- [Your instructions]: Your output should be every line below, copied exactly.
------------------------------------------------------------------------
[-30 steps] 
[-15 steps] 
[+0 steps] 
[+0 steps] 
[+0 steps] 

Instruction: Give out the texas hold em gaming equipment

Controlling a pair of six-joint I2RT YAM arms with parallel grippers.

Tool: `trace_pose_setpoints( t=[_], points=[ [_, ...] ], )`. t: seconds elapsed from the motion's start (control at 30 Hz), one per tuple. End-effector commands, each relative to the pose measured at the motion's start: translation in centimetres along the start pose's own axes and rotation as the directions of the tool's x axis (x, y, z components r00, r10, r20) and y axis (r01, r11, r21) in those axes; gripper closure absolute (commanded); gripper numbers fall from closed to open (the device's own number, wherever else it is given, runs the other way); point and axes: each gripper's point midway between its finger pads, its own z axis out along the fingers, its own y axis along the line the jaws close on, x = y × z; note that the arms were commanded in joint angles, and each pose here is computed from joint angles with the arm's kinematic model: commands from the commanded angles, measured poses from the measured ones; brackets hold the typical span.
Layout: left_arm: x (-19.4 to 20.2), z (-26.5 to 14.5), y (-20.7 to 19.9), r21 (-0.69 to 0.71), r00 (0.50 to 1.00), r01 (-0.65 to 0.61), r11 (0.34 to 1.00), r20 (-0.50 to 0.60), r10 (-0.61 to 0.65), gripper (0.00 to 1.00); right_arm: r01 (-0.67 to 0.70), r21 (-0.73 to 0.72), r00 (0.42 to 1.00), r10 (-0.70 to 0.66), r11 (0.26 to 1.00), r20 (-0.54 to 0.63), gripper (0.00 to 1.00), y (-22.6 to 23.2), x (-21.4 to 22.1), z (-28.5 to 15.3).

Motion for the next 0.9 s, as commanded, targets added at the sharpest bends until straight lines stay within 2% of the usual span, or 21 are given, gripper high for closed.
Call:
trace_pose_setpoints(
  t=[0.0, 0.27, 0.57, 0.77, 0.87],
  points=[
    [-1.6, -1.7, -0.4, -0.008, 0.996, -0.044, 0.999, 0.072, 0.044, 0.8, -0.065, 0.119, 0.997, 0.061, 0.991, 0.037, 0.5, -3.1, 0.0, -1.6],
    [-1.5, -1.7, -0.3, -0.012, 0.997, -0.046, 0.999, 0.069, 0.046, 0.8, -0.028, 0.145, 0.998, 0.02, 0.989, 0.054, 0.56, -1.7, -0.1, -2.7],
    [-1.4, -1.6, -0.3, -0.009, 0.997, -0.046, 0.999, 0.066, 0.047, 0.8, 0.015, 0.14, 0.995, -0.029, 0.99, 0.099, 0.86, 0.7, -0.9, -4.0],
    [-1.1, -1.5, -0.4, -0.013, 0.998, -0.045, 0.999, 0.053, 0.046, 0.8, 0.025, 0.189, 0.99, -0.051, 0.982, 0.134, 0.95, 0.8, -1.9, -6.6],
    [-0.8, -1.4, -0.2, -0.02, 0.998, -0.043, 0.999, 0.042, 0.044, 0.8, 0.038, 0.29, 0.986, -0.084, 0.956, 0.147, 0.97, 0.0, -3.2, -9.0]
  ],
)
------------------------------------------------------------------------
- [Result of the task]:
[-30 steps] 
[-15 steps] 
[+0 steps] 
[+0 steps] 
[+0 steps] 

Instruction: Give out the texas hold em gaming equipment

Controlling a pair of six-joint I2RT YAM arms with parallel grippers.

Tool: `trace_pose_setpoints( t=[_], points=[ [_, ...] ], )`. t: seconds elapsed from the motion's start (control at 30 Hz), one per tuple. End-effector commands, each relative to the pose measured at the motion's start: translation in centimetres along the start pose's own axes and rotation as the directions of the tool's x axis (x, y, z components r00, r10, r20) and y axis (r01, r11, r21) in those axes; gripper closure absolute (commanded); gripper numbers fall from closed to open (the device's own number, wherever else it is given, runs the other way); point and axes: each gripper's point midway between its finger pads, its own z axis out along the fingers, its own y axis along the line the jaws close on, x = y × z; note that the arms were commanded in joint angles, and each pose here is computed from joint angles with the arm's kinematic model: commands from the commanded angles, measured poses from the measured ones; brackets hold the typical span.
Layout: left_arm: x (-19.4 to 20.2), z (-26.5 to 14.5), y (-20.7 to 19.9), r21 (-0.69 to 0.71), r00 (0.50 to 1.00), r01 (-0.65 to 0.61), r11 (0.34 to 1.00), r20 (-0.50 to 0.60), r10 (-0.61 to 0.65), gripper (0.00 to 1.00); right_arm: r01 (-0.67 to 0.70), r21 (-0.73 to 0.72), r00 (0.42 to 1.00), r10 (-0.70 to 0.66), r11 (0.26 to 1.00), r20 (-0.54 to 0.63), gripper (0.00 to 1.00), y (-22.6 to 23.2), x (-21.4 to 22.1), z (-28.5 to 15.3).

Motion for the next 0.9 s, as commanded, targets added at the sharpest bends until straight lines stay within 2% of the usual span, or 21 are given, gripper high for closed.
Call:
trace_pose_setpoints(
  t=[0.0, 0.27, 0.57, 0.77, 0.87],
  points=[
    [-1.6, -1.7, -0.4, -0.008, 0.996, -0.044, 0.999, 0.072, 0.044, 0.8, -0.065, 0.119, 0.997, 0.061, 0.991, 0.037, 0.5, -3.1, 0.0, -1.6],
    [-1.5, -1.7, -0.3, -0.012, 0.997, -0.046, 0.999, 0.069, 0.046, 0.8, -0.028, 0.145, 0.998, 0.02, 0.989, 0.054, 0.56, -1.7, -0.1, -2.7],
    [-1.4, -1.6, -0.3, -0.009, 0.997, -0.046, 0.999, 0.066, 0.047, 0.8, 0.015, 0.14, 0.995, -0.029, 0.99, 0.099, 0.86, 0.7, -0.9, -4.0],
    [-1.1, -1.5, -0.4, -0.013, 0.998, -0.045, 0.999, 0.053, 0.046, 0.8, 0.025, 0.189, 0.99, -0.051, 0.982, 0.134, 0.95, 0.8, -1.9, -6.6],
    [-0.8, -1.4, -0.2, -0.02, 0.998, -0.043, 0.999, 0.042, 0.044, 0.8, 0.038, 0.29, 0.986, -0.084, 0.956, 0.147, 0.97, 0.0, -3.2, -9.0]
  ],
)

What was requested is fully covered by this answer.